** ABOUT THIS EXERCISE **
Look through the records below and give the number of lines holding the string "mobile", nothing more.

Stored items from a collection

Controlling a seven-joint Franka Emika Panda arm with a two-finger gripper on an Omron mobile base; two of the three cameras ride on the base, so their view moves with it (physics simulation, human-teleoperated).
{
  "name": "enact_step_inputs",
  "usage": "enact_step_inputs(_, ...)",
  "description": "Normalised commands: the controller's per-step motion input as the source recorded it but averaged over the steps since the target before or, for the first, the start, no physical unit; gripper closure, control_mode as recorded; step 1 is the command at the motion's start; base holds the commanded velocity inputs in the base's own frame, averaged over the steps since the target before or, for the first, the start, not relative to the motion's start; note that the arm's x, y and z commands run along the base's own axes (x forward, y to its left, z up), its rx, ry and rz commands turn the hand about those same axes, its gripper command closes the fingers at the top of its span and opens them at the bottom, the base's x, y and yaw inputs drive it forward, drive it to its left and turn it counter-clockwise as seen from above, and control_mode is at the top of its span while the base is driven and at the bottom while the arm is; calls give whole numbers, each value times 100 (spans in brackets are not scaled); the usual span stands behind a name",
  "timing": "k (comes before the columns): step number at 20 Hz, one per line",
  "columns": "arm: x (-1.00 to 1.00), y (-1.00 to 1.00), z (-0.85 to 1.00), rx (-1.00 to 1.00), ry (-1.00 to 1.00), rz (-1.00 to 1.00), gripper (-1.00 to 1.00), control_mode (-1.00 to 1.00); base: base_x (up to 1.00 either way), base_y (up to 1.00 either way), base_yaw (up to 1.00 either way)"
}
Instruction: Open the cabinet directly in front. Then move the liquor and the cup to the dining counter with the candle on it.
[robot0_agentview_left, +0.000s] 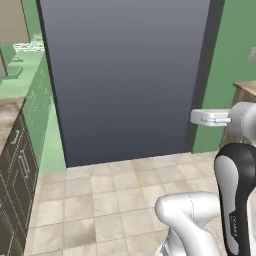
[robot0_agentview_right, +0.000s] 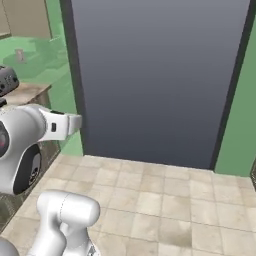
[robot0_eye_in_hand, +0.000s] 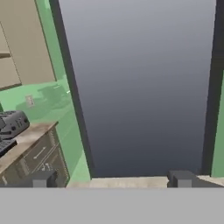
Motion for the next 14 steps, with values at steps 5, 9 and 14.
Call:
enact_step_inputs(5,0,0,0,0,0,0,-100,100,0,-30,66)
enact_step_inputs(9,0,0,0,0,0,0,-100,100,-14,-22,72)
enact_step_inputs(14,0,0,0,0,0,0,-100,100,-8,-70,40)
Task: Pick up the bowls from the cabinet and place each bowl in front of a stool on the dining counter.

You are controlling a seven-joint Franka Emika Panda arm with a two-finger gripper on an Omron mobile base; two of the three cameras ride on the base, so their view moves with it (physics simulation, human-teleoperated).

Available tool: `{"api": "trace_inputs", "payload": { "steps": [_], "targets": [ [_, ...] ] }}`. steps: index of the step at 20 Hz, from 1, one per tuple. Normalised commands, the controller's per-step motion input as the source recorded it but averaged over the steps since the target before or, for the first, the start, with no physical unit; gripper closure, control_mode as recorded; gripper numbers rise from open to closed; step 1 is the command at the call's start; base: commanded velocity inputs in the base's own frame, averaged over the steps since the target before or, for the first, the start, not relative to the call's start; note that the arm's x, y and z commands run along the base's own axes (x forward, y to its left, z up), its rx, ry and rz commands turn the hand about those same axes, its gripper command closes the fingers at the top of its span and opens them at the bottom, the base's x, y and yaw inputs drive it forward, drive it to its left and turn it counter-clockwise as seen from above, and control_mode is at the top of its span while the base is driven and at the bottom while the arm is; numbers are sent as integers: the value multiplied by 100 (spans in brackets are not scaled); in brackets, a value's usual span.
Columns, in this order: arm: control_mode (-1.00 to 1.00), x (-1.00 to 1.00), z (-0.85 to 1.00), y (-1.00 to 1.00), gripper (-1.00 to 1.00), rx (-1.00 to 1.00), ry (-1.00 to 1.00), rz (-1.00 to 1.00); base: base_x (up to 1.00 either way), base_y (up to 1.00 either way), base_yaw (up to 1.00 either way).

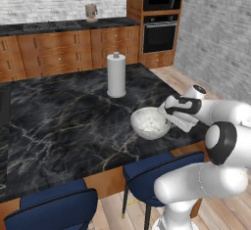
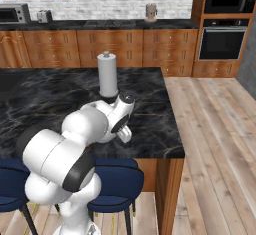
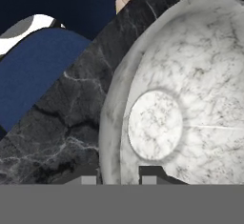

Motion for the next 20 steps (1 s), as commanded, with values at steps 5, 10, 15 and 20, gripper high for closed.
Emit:
{"api": "trace_inputs", "payload": {
  "steps": [5, 10, 15, 20],
  "targets": [
    [-100, 1, 0, 0, -100, 0, 0, 3, 0, 0, 0],
    [-100, 0, 2, 0, -100, 0, 0, 0, 0, 0, 0],
    [-100, -37, 37, 0, -100, -13, 0, 1, 0, 0, 0],
    [-100, -92, 82, 0, -100, -23, 0, 13, 0, 0, 0]
  ]
}}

** ANSWER AREA **
2